In this project as part of the Duke University Superfund Research Program (SRP) Center, the researchers are exploring an alternative treatment approach which consists of identifying and stimulating cooperative bacterial-fungal biofilms for HOC biodegradation. Using this approach, select indigenous fungi will first be stimulated to degrade toxicants using nonspecific extracellular enzymes. These fungi will then generate by-products from decomposition that are more bioavailable to bacteria for subsequent biodegradation. While using remediation treatment approaches based on the production of fungal extracellular enzymes is not entirely new, this project focuses on indigenous Ascomycetes naturally associated with sediment microbial biofilms, a phylum that has received limited attention for bioremediation.

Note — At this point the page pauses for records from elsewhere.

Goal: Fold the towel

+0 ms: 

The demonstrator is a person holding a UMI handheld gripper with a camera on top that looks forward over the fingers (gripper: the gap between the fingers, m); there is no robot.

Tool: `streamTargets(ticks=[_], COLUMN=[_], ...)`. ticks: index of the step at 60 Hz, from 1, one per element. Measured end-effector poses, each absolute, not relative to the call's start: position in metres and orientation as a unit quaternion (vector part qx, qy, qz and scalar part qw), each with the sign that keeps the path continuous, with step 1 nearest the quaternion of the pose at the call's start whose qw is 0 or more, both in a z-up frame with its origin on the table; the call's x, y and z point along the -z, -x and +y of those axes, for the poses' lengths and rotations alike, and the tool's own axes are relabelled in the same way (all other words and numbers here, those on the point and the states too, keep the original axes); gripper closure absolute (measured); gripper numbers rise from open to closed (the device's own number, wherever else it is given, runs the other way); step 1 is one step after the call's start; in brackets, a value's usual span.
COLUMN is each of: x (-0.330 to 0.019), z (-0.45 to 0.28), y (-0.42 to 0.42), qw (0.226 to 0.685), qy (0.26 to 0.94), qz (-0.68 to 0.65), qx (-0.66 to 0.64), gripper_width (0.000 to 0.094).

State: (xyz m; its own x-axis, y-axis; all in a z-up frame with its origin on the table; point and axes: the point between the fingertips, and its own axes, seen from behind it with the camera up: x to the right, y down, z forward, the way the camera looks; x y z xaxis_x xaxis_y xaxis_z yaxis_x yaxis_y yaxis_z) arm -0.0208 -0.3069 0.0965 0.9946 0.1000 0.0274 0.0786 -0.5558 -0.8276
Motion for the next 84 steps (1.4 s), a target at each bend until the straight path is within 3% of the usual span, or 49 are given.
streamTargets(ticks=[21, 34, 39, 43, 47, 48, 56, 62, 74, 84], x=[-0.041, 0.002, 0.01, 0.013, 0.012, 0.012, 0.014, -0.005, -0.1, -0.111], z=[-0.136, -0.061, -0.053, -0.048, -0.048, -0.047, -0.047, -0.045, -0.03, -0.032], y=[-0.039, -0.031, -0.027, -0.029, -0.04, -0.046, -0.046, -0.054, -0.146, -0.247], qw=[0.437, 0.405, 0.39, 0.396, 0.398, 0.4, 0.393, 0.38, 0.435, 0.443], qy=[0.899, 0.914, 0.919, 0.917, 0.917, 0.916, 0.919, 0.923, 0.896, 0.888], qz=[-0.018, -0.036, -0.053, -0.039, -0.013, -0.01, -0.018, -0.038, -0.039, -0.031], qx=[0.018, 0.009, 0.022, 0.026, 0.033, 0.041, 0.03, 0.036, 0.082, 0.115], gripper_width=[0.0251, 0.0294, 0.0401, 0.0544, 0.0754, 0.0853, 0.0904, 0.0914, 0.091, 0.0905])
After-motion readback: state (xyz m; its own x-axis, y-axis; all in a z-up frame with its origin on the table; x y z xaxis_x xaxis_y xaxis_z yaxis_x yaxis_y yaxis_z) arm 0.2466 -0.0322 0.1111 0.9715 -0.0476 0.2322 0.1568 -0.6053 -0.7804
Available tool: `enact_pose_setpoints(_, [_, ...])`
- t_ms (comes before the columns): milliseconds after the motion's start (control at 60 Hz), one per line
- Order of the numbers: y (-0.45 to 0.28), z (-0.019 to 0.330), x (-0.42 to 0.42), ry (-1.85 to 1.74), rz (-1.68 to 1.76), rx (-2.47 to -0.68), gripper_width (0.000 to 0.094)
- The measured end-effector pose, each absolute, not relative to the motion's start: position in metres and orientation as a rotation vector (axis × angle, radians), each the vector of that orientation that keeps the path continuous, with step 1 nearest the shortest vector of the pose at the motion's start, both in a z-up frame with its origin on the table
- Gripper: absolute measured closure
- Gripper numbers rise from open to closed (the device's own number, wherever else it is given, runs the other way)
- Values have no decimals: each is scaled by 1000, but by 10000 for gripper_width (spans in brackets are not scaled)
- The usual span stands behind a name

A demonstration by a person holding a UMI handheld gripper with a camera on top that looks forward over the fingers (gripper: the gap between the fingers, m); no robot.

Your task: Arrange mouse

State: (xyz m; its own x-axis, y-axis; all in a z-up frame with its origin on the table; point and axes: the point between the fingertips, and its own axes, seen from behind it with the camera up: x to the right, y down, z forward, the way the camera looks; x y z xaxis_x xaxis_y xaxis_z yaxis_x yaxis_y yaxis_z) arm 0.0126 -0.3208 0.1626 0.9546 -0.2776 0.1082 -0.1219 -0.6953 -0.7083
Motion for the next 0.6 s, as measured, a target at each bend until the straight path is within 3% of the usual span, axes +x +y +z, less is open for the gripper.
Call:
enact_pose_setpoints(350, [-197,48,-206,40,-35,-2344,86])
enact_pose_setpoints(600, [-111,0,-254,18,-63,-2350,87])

The overall objective of this Duke SRP Center project is to maximize HOC biodegradation in sediment settings by stimulating the growth of synergistic fungal-bacterial biofilms using engineered composite organic amendments. The general hypothesis is that the physico-chemical environment can be altered using composite organic amendments that stimulate the formation of cooperative bacterial-fungal biofilms. In these biofilms, indigenous fungi produce extracellular enzymes to break down hydrophobic contaminants into by-products that are more readily transported into indigenous bacterial cells and further decomposed. The specific aims for this project are to:

  1. Perform microbial and geochemical characterizations of contaminated sediments for the construction of a microbial association network model;
  2. Identify organic amendments which support the growth of cooperative fungal-bacterial biofilms and maximize HOC degradation in microcosms;
  3. Engineer and test composite amendments for biofilm formation that are compatible with HOC sediment treatment; and
  4. Implement the composite amendment strategy in large-scale mesocosms and verify fungal stimulation.

Ultimately, this project will create a framework to better understand cooperative fungal-bacterial biofilms in the context of sediment bioremediation and yield field translatable approaches for the bioremediation of HOCs.